| Required action |
Show each line of the data below in which "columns" occurs.

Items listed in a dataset
Segment Open
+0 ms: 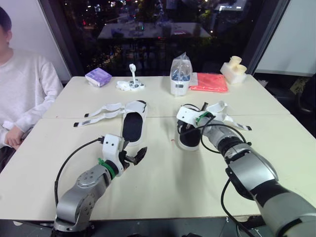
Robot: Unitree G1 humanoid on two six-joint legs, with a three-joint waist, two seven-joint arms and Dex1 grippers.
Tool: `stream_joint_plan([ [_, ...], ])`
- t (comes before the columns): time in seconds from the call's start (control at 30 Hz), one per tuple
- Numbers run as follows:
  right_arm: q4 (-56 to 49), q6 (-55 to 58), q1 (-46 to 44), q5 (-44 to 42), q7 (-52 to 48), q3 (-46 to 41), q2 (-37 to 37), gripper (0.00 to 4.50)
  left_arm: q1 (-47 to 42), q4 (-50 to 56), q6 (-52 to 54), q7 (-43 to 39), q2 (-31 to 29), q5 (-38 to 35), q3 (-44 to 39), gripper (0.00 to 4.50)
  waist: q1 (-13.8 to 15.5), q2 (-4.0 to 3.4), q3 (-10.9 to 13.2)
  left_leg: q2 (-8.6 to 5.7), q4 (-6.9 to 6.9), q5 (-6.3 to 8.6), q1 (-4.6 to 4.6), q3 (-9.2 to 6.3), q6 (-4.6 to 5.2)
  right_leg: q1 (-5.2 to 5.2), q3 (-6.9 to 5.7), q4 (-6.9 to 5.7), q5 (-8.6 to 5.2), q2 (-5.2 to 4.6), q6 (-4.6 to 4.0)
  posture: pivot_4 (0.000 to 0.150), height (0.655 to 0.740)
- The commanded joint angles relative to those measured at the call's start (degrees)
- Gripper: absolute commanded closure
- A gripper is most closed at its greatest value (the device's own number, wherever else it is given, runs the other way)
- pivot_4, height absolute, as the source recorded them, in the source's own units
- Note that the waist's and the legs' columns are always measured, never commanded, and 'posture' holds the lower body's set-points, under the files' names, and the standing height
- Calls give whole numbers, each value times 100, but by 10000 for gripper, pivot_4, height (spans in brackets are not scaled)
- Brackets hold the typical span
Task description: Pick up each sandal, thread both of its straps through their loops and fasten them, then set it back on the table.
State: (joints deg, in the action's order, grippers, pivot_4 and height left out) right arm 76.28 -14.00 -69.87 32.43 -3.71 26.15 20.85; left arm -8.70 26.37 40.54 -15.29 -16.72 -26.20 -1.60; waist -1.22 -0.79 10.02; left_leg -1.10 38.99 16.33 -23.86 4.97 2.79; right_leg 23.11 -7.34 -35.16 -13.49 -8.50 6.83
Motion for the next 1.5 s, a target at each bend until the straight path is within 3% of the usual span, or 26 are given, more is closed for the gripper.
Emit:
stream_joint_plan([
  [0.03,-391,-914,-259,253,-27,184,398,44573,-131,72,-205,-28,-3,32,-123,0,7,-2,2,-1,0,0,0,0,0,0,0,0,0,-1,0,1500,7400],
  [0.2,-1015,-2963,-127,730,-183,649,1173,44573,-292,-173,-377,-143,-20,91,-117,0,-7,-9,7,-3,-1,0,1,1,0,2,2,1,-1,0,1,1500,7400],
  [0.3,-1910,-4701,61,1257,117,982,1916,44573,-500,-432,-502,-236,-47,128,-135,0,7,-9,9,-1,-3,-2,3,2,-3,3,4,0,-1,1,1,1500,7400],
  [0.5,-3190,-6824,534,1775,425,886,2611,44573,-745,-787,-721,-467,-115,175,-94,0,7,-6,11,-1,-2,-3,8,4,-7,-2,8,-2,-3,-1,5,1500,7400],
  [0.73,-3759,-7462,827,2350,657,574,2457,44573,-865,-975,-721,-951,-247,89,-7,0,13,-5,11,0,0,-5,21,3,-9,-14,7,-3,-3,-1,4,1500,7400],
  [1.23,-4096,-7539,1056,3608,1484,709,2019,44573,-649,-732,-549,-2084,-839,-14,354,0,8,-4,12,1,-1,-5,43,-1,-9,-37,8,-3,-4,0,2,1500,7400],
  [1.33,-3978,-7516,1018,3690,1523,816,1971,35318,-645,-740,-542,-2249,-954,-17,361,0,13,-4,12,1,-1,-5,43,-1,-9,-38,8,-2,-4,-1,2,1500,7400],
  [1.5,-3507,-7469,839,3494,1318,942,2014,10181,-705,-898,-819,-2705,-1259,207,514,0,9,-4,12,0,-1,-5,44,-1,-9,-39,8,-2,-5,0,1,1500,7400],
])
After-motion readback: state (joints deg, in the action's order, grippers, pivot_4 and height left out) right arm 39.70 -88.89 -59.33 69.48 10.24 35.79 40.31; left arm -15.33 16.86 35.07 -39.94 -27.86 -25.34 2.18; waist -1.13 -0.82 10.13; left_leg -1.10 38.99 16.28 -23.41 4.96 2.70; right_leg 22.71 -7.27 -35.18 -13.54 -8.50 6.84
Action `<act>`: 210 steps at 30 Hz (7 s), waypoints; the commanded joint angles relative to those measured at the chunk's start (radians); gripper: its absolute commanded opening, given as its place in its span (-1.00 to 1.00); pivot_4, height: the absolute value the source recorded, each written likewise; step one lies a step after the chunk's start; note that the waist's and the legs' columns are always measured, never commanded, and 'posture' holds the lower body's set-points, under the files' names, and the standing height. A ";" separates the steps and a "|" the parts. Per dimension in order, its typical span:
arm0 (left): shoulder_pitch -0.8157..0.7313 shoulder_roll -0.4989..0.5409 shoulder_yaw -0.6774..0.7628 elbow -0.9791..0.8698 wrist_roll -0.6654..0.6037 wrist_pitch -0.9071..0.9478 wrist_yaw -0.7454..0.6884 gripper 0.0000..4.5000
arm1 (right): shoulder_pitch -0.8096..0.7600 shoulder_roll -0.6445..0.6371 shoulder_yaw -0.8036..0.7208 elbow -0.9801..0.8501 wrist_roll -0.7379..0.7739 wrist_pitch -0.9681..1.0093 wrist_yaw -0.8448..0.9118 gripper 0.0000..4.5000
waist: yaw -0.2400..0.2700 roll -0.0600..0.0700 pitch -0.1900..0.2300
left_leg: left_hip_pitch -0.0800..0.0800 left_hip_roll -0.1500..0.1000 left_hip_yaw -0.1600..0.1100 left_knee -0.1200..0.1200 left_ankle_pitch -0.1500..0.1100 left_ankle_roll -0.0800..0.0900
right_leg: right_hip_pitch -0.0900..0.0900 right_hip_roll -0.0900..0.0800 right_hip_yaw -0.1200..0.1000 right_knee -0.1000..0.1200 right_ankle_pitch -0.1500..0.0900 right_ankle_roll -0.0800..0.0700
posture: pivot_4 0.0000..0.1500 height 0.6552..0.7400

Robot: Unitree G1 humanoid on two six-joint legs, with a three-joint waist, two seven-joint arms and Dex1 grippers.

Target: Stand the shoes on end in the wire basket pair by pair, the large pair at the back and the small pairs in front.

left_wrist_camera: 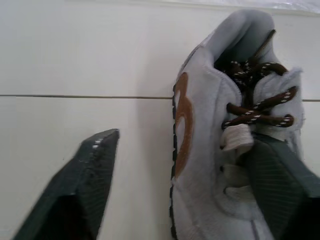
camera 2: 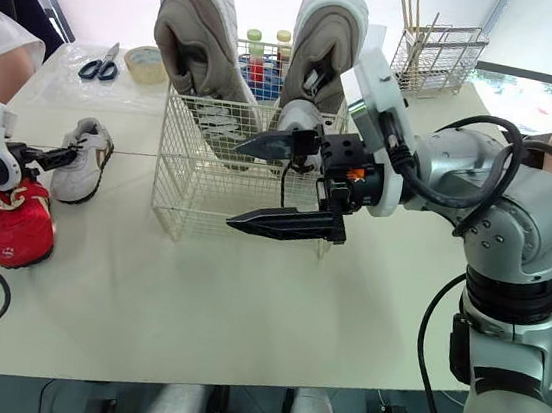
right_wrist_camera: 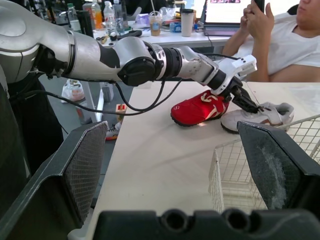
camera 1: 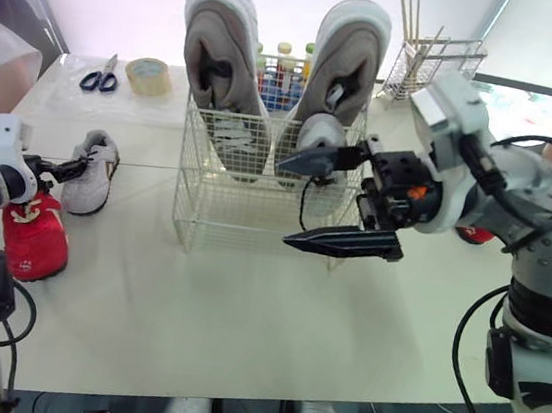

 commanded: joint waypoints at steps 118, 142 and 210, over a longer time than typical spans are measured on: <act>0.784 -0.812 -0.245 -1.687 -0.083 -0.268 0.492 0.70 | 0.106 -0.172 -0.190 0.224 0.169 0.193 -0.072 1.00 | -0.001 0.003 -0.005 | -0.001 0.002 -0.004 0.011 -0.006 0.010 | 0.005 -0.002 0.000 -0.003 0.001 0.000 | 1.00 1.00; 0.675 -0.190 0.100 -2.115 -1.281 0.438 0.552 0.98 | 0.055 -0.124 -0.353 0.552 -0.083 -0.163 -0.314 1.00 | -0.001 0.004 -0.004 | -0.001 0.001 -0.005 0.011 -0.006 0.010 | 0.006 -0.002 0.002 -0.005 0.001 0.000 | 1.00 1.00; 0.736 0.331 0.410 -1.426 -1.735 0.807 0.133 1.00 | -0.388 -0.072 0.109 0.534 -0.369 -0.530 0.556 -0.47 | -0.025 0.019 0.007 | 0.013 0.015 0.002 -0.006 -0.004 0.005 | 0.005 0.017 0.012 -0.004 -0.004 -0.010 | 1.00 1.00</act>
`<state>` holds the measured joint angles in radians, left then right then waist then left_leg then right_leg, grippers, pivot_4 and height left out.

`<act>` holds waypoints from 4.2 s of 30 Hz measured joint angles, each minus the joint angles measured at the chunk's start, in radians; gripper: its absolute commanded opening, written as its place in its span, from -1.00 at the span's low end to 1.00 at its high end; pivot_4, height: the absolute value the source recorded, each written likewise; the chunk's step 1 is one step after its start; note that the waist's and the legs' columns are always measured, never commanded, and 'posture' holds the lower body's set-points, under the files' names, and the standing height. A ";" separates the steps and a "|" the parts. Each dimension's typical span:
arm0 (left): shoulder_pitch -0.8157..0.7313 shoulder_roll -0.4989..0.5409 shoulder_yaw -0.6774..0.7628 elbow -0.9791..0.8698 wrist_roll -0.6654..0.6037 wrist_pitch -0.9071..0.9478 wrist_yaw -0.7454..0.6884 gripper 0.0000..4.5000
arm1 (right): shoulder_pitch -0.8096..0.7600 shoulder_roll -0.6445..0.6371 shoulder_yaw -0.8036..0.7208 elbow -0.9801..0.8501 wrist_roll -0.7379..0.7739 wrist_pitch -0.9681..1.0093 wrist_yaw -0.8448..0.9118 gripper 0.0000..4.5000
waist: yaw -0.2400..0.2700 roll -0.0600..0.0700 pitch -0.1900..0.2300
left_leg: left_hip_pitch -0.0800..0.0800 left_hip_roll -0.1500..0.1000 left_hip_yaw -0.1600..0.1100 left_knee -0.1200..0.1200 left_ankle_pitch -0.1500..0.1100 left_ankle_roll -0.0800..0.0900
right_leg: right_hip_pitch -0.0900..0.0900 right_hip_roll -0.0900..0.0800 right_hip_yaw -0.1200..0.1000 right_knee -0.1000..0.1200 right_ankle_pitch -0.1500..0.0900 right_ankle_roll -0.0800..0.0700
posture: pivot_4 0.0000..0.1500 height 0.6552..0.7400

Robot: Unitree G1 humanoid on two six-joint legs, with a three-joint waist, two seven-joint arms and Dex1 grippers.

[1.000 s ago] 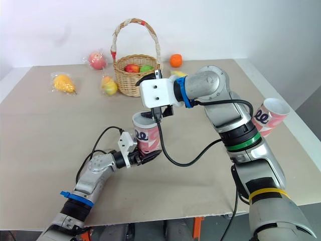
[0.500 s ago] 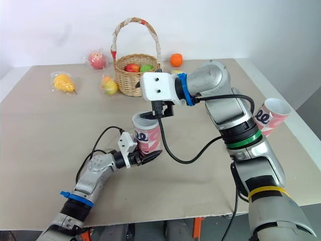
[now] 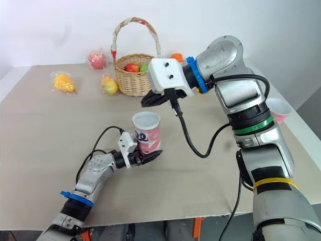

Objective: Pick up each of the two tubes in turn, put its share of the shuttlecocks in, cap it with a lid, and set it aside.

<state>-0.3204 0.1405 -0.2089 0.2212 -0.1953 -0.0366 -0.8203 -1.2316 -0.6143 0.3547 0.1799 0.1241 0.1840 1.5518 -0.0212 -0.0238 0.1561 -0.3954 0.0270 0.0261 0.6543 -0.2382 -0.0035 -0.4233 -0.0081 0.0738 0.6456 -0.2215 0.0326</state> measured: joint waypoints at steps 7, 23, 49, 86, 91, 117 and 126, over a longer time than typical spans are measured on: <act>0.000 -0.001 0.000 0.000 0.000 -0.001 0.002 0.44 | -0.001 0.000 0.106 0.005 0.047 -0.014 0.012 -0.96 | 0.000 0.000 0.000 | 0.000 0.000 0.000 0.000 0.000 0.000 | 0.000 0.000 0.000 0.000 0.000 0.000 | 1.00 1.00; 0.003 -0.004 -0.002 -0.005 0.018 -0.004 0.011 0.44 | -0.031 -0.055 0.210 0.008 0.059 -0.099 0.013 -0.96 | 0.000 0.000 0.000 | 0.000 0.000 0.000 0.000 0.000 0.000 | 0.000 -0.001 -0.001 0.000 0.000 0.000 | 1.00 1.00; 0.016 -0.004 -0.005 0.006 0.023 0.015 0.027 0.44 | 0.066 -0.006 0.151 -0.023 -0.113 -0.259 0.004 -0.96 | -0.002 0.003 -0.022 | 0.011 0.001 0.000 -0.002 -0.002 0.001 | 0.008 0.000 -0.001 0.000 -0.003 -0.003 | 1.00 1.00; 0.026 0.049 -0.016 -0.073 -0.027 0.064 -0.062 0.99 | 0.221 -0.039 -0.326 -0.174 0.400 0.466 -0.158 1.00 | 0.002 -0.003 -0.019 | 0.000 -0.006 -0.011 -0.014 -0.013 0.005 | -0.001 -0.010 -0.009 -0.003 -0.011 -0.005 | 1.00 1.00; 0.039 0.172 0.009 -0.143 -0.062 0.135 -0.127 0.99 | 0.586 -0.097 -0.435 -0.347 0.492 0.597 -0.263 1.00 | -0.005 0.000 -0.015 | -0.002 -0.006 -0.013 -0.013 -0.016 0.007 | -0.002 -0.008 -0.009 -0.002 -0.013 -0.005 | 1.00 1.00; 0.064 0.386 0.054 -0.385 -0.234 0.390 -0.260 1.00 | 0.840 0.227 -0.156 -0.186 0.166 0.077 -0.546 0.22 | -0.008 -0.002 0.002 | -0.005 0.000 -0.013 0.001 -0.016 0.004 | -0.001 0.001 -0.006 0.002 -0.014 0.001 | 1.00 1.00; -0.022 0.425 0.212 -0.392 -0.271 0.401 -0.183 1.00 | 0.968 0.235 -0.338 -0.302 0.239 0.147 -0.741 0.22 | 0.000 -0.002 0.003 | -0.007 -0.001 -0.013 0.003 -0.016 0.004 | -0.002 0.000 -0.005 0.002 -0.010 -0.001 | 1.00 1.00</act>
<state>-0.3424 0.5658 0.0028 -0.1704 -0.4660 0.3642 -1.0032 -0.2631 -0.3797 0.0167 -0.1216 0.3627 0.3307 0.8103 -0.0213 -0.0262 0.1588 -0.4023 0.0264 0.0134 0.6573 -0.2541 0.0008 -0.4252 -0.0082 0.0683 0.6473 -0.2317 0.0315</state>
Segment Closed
| Exercise solution |
- t (comes before the columns): time in seconds from the call's start (control at 30 Hz), one per tuple
- Note that the waist's and the legs' columns are always measured, never commanded, and 'posture' holds the lower body's set-points, under the files' names, and the standing height
Action `<act>`: 210 steps at 30 Hz (7 s), waypoints; the commanded joint angles relative to those measured at the chunk's start (radians); gripper: its absolute commanded opening, given as its place in its span (-1.00 to 1.00); pivot_4, height: the absolute value the source recorded, each written likewise; step one lies a step after the chunk's start; note that the waist's and the legs' columns are always measured, never commanded, and 'posture' holds the lower body's set-points, under the files' names, and the standing height. A ";" separates the steps and a "|" the parts. Per dimension in order, its typical span:
`<act>` holds waypoints from 4.2 s of 30 Hz measured joint angles, each minus the joint angles measured at the chunk's start, in radians; gripper: its absolute commanded opening, written as its place in its span, from -1.00 at the span's low end to 1.00 at its high end; pivot_4, height: the absolute value the source recorded, each written likewise; the chunk's step 1 is one step after its start; note that the waist's and the legs' columns are always measured, never commanded, and 'posture' holds the lower body's set-points, under the files' names, and the standing height. A ";" separates the steps and a "|" the parts. Each dimension's typical span:

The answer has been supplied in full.